§ Exercise requirements: One figure is the expected answer: how many lines in the listing contain "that".

**** Supplied material

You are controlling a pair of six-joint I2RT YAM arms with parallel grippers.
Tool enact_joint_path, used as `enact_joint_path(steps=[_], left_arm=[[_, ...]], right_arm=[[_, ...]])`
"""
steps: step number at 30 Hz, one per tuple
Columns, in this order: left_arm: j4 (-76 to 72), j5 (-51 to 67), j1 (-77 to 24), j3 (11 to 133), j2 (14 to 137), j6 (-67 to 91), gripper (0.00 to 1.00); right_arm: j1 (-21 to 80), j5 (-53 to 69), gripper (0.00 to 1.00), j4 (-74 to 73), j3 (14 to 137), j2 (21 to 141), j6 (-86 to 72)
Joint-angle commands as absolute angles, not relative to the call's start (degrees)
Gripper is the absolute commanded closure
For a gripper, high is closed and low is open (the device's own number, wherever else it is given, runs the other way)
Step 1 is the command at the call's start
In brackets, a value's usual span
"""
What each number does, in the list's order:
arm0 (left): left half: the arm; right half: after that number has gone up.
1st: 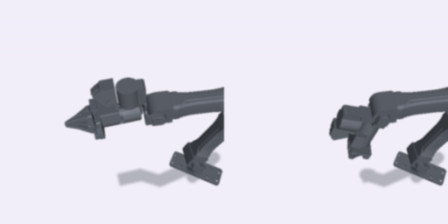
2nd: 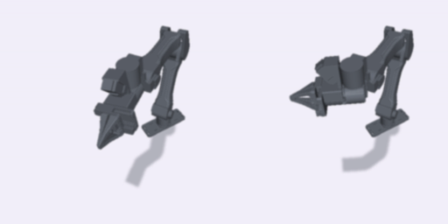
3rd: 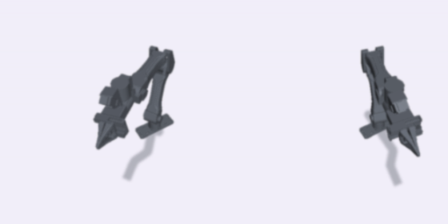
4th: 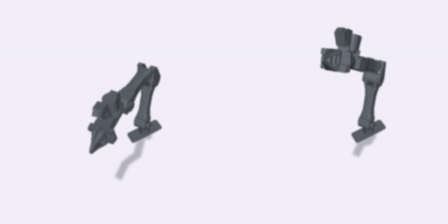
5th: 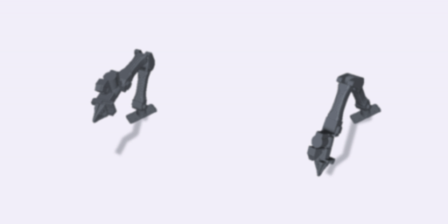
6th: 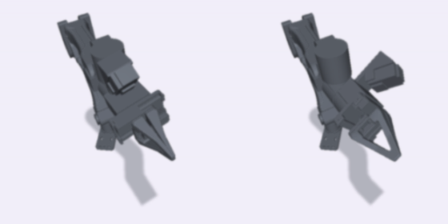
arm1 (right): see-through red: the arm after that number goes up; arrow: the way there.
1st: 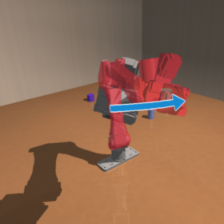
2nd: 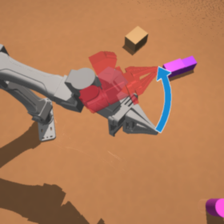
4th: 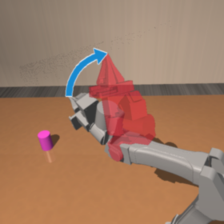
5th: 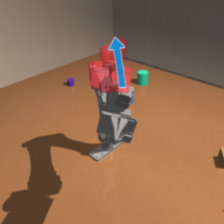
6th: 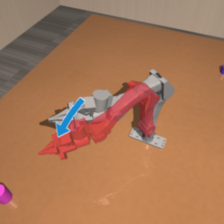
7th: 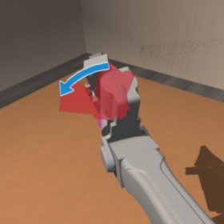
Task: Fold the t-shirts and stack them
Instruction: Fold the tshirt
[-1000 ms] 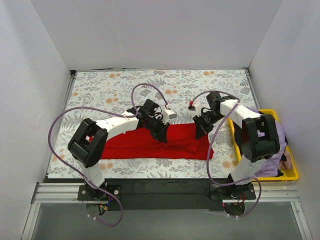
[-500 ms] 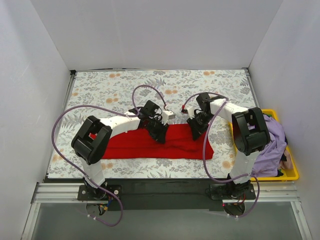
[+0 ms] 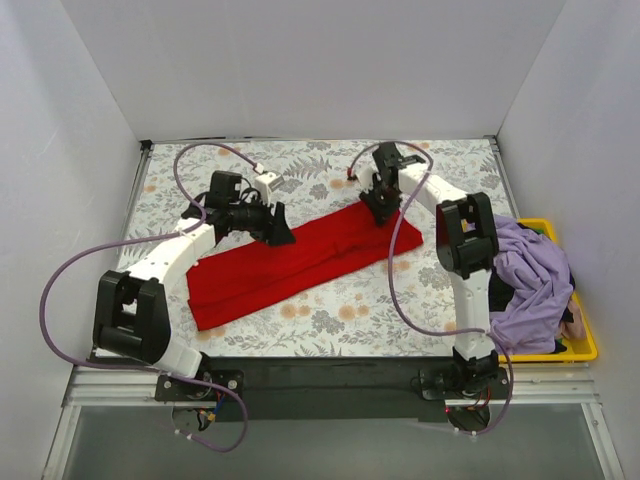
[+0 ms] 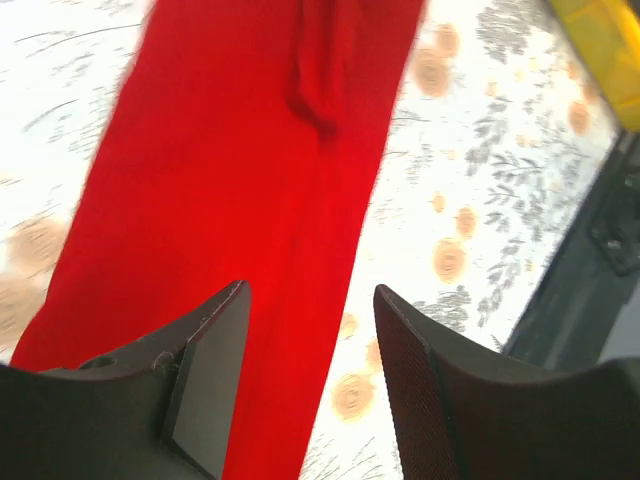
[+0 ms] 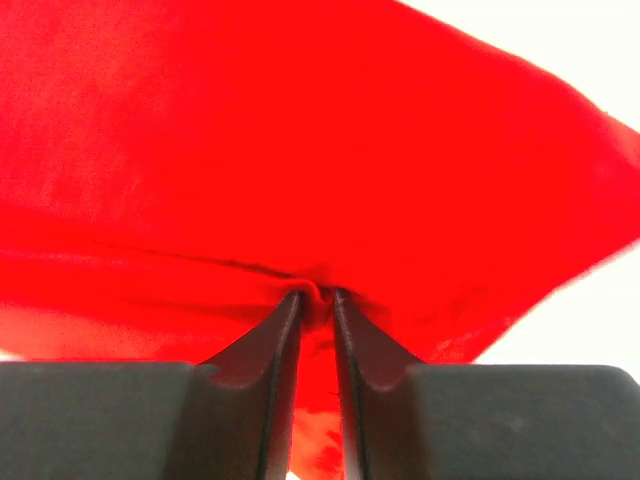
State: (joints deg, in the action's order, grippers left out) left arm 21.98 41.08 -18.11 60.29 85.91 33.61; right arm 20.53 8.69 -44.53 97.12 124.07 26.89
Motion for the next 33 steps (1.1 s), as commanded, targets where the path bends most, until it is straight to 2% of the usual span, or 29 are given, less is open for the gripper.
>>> enact_joint_path(steps=[1,3,6,7,9,12,18,24,30,33], left_arm=[[27.04,39.56,-14.95,62.04,85.25,30.07,0.48],[28.91,35.27,-14.94,62.58,85.43,26.48,0.49],[30.76,31.92,-14.94,62.49,85.78,22.35,0.49],[31.02,31.38,-14.94,62.58,86.13,21.28,0.50],[31.38,30.50,-15.03,62.93,87.36,18.91,0.51],[31.55,27.43,-16.34,64.07,90.52,14.86,0.55],[30.85,16.63,-22.76,67.05,99.21,11.78,0.65],[31.29,9.77,-27.85,67.06,103.44,10.11,0.71],[35.15,10.54,-35.32,64.34,104.94,12.12,0.74],[36.12,12.83,-42.43,63.81,105.20,15.81,0.75]], right_arm=[[21.27,-2.35,0.71,-34.64,111.84,134.45,31.28],[21.53,-6.40,0.63,-30.51,123.84,140.41,31.64],[22.06,-10.10,0.44,-23.42,131.99,143.87,32.60],[22.23,-10.72,0.37,-20.77,132.27,143.27,33.04],[22.32,-11.16,0.35,-14.63,129.83,139.16,33.84],[22.15,-11.16,0.26,-9.86,120.96,131.26,33.58],[21.88,-7.92,0.21,-10.98,112.60,120.26,30.76],[21.18,-2.73,0.17,-21.34,107.77,114.00,26.64],[19.17,5.61,0.16,-31.97,103.19,110.83,22.15],[17.06,9.75,0.18,-35.84,101.34,110.13,20.04]])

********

§ Your response: 2